Dans des nouvelles plus heureuses, le journal contient une cargaison d’anachronismes amusants : répondeurs, bandes de mixage, magnétoscopes, « Les hommes viennent de Mars, les femmes viennent de Vénus ». La voix de Fielding est intelligente et pleine d’esprit. Elle a une touche légère et une habitude sans effort de faire un clin d’œil au lecteur sans trop se moquer de Bridget ou, d’ailleurs, de sa mère – qui, d’un point de vue mature, semble soudainement plus relatable que ridicule.
« Je me sens comme la sauterelle qui a chanté tout l’été », dit-elle à Bridget. « Et maintenant, c’est l’hiver de ma vie et je n’ai rien stocké à moi. »
A noter également : Bridget est une amie solide, une fille loyale et une cuisinière aventureuse.
Mais, aussi réconfortante que soit son bonheur pour toujours (oups, spoiler), la vie professionnelle de Bridget est une lecture effrayante et bouleversante. Il est difficile d’imaginer être amusé par son patron – joué par Hugh Grant dans le film – qui envoie un message disant : « PS. J’aime tes seins dans ce haut. Ou par un autre employeur masculin dont la « lettre d’offre » se compose d’une seule ligne : « OK, mon chéri. C’est parti. Aucune mention de salaire, d’assurance maladie, de vacances ou de congés de maladie.
Brigitte méritait mieux. Nous l’avons tous fait.
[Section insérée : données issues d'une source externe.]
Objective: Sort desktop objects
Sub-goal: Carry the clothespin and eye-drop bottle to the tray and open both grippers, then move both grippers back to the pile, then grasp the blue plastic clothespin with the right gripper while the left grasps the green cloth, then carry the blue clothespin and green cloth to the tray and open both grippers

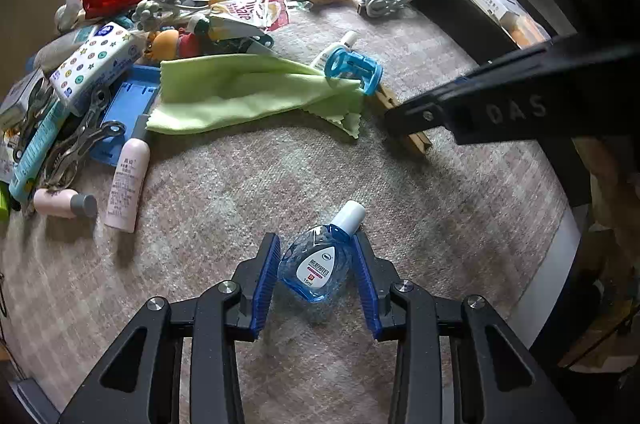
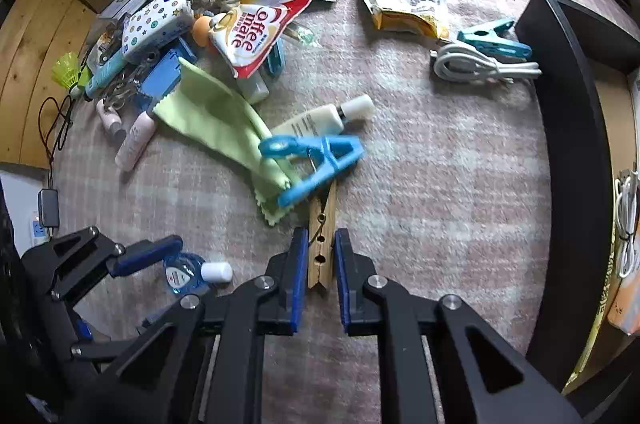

« Ces choses sur le lieu de travail sont datées », a déclaré Kleindienst. « Ce n’est peut-être pas le roman exemplaire d’aujourd’hui, mais il pourrait montrer tout le chemin parcouru – ce qui a changé et ce qui n’a pas changé. »
Pourtant, recommanderiez-vous « Bridget Jones’s Diary » à votre fille qui est sur le point de commencer son premier emploi de bureau à temps plein, après avoir aplani ses journées personnelles et son 401 (k) avec la même concentration laser qu’elle a apportée à l’orthographe des mots et au passage du conducteur test?
« J’hésite parce qu’évidemment je comprends en quoi c’est anti-féministe », a déclaré Gleick, qui est maintenant éditrice et directrice éditoriale chez Algonquin Books. « Mes filles verraient le contexte mieux que je ne le verrais. Ils sont tellement plus évolués.
En effet, les jeunes femmes d’aujourd’hui savent que la névrosée n’est pas mignonne. Mignon n’est pas mignon. Ni l’un ni l’autre n’est troublé, fou, loufoque, volage, floconneux, harcelé ou malheureux – tous les adjectifs qui s’appliquent à Bridget.
Maintenant, plus de jeunes femmes savent quoi faire à propos d’un patron obscène ou dédaigneux. Ils savent qu’ils ont du pain sur la planche; après tout, l’échafaudage s’est effondré et le gratte-ciel a été construit sur des sables mouvants. Ils ont grandi à l’ombre de la guerre, s’entraînent aux fusillades dans les écoles depuis la maternelle et ont passé des années formatrices à s’isoler et à se mettre en quarantaine pour le bien de l’humanité. Ils ont vu leurs choix s’évaporer. Ils ont élevé la voix.
Espérons qu’une nouvelle génération reconstruira ce que nous avons perdu en utilisant des histoires qui célèbrent le progrès.